DNS (Domain Name Server)
So how come if computers have numerical addresses we don't have to remember loads of IP addresses when we want to surf the web?
Fairly early on in the internets' development somebody noticed that 82.165.85.132 was harder to remmber than www.princehouse.co.uk and so we get DNS.
DNS translates the websites name (domains) into the ip addresses that computers need to start access the web. Your isp will will have a DNS server running at the end of your connection to the internet or you may run your own DNS server. THis box will resolve (turn them into IP addresses) and start the process of routing and packet transfer.
TH actual resolution process is pretty complicated and if you must know follow this link. Suffice to say it usually works seamlessly if it doesn't you get an error page

NAT (Network Address Translation).
"So how come you can access the internet from all the computers on an intranet if each computer on the internet needs a unique Interent IP address"? I hear the really smart one's amongst you cry.
Good question. Strictly speaking for this to happen each computer would need a unique to the internet ip address and its own dedicated internet connection, obviously this would be expensive.
To get round this problem routers and usually the router that connects the intranet to the internet use NAT.
For this to work all machines inside an intranet must have a unique IP address. Most routers manage this using DHCP as it saves settinig a lot of fixed IP's on a potentially large network. The router then translates Internet IP addreses into intranet IP addresses and vice versa. Everyones' packets get to go to and from the right places and the single internet connection is shared.
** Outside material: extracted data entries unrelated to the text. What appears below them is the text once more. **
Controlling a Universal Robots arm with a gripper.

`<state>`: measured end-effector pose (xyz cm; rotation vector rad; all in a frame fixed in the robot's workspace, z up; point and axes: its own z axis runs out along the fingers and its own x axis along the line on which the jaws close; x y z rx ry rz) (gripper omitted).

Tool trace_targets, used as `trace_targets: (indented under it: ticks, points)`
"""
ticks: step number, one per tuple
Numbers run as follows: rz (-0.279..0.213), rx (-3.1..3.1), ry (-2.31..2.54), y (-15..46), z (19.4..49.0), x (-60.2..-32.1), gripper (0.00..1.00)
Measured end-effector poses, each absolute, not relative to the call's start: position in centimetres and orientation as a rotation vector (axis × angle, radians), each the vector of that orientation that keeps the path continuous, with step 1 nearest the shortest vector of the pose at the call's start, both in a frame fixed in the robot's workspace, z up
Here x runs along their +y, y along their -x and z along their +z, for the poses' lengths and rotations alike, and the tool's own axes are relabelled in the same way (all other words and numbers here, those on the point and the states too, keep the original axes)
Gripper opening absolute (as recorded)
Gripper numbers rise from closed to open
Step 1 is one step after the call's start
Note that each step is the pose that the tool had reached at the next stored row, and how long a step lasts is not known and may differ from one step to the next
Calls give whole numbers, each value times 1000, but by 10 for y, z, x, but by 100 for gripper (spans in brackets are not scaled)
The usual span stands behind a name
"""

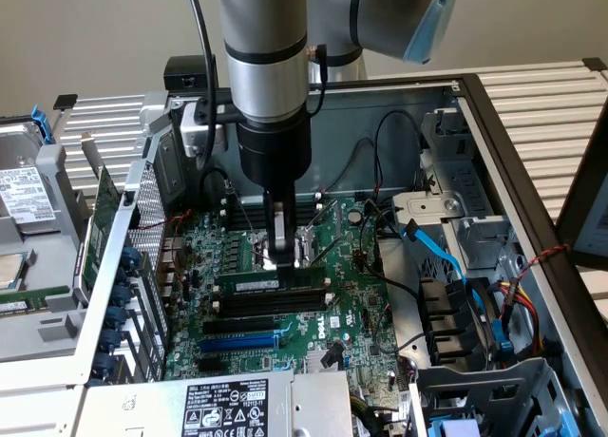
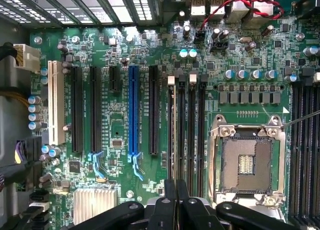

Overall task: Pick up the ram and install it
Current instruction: 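Insert the ram into the slot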

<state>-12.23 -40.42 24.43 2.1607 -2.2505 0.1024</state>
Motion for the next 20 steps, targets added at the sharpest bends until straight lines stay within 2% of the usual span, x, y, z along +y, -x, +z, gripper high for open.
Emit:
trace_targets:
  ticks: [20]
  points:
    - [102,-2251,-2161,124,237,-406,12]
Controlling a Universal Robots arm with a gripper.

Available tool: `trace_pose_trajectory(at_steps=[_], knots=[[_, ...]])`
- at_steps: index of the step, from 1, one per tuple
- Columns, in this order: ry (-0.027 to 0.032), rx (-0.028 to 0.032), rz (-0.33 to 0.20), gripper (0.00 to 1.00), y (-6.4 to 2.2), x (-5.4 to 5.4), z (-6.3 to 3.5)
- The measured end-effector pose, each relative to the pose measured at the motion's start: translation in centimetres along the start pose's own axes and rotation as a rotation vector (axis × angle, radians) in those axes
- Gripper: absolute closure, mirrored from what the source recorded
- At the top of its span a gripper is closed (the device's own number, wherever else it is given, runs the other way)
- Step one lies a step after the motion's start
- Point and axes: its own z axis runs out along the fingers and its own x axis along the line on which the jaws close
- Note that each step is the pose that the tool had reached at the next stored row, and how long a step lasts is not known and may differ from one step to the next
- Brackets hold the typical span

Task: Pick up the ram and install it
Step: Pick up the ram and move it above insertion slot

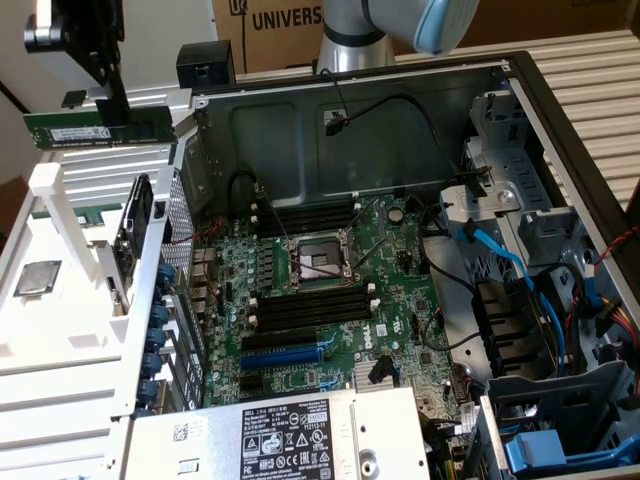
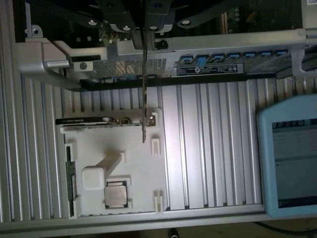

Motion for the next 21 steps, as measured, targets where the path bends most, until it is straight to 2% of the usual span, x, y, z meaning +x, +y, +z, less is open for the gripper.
trace_pose_trajectory(at_steps=[9,19,20,21], knots=[[0.0012,-0.0014,0.0,0.88,-3.59,-0.4,-0.24],[0.0011,-0.0013,0.0,0.88,-8.13,-0.9,-0.34],[0.0012,-0.0014,0.0,0.88,-9.05,-1.0,-0.36],[0.0011,-0.0013,0.0,0.88,-9.51,-1.1,-0.37]])
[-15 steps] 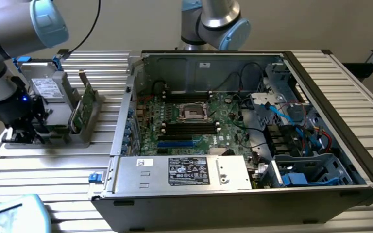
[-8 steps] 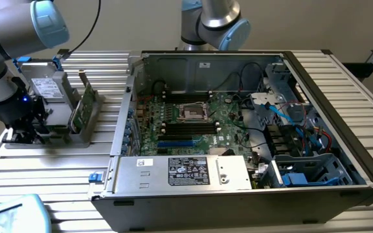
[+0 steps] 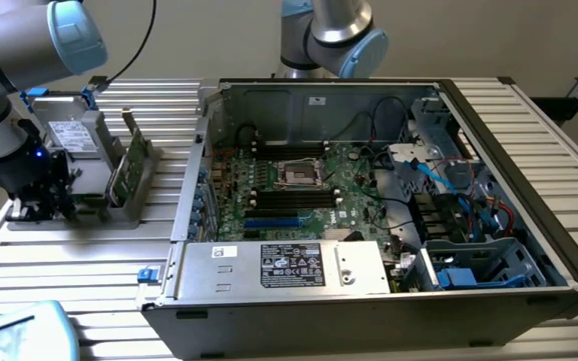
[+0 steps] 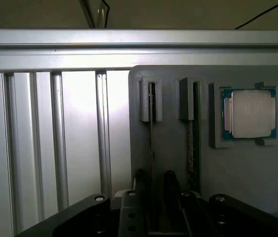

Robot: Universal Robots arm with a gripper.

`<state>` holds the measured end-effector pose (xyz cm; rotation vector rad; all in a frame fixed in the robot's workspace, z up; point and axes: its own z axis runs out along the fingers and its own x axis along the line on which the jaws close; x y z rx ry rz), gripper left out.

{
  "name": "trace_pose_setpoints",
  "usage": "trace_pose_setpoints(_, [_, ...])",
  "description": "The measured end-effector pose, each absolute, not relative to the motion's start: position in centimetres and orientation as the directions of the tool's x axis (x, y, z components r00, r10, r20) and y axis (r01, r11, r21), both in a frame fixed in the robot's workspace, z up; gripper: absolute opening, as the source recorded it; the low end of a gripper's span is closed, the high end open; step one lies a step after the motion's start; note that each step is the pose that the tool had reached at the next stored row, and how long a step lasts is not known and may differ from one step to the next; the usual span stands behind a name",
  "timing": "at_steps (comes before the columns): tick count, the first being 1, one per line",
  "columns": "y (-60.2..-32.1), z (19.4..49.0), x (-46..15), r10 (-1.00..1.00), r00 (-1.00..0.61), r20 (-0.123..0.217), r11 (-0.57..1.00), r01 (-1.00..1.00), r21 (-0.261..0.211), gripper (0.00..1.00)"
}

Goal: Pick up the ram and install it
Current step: 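Pick up the ram and move it above insertion slot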

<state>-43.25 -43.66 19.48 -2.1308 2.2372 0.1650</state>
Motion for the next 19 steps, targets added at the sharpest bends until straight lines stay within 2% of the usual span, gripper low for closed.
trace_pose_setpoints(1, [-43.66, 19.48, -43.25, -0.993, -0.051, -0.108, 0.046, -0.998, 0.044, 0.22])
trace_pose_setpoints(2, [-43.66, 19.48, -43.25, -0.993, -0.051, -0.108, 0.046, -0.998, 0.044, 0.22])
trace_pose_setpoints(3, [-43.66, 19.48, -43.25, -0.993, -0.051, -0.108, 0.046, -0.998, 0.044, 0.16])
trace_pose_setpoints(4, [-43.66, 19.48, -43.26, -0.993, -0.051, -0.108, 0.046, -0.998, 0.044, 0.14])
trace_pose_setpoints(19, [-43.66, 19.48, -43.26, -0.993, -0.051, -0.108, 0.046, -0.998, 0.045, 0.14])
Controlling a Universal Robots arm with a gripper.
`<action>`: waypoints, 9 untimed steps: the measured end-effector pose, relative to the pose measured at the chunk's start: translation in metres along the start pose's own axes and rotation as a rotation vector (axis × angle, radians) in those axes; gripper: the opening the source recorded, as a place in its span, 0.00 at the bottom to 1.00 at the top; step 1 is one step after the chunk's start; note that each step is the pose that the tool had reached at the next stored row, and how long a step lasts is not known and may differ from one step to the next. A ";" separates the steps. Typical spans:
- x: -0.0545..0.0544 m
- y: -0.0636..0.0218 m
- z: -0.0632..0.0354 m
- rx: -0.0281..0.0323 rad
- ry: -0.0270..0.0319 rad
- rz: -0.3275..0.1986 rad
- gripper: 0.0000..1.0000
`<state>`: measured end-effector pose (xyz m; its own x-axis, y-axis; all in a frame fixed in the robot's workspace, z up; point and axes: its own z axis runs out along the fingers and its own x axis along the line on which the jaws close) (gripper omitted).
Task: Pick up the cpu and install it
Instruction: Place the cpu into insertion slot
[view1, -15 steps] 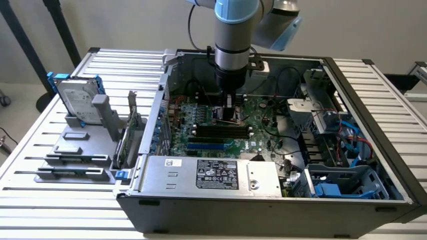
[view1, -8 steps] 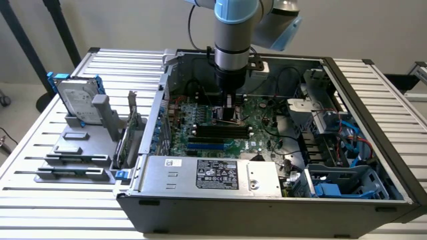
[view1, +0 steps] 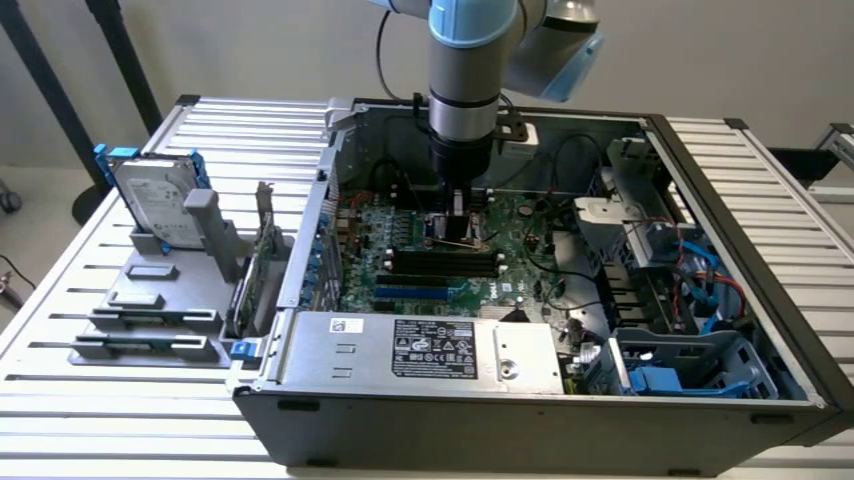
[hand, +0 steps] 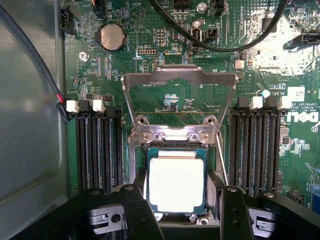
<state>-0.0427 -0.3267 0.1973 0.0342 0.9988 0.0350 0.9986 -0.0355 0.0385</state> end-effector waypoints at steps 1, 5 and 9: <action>0.000 0.0000 0.0000 -0.0001 0.0000 0.000 0.55; 0.000 -0.0002 0.0002 -0.0020 -0.0001 0.000 0.55; 0.000 -0.0004 0.0004 -0.0051 -0.0001 0.000 0.55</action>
<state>-0.0431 -0.3267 0.1968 0.0341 0.9988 0.0349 0.9984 -0.0356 0.0436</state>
Obviously if you share a connection the speed at which data moves will slow down. If somebody is trying to stream high quality video or play an interactive game over the web bored.com will take a while longer than usual to load.

Summary and Task
Thats the basics of the internet with regard to using it on a day to day basis. There are a few more things going on and the jargon is a bit scary.

Task
I suppose you get this if. You can draw a diagram of the data flow from client to web server for;

• a client pc inside an Intranet, local ip address 192.168.34.5 running internet explorer and windows xp.
• a webserver IP address 56.32.42.21, that has a website on it called www.eatmy shorts.com
• There is a router on the intranet.
• DNS is done by the ISP's DNS server, IP address 23.34.56.2
• Packets must pass through a internet router IP address 32.123.45.6

Draw the diagram for the client pc when a user types in to internet explorer www.eatmyshorts.com and presses enter.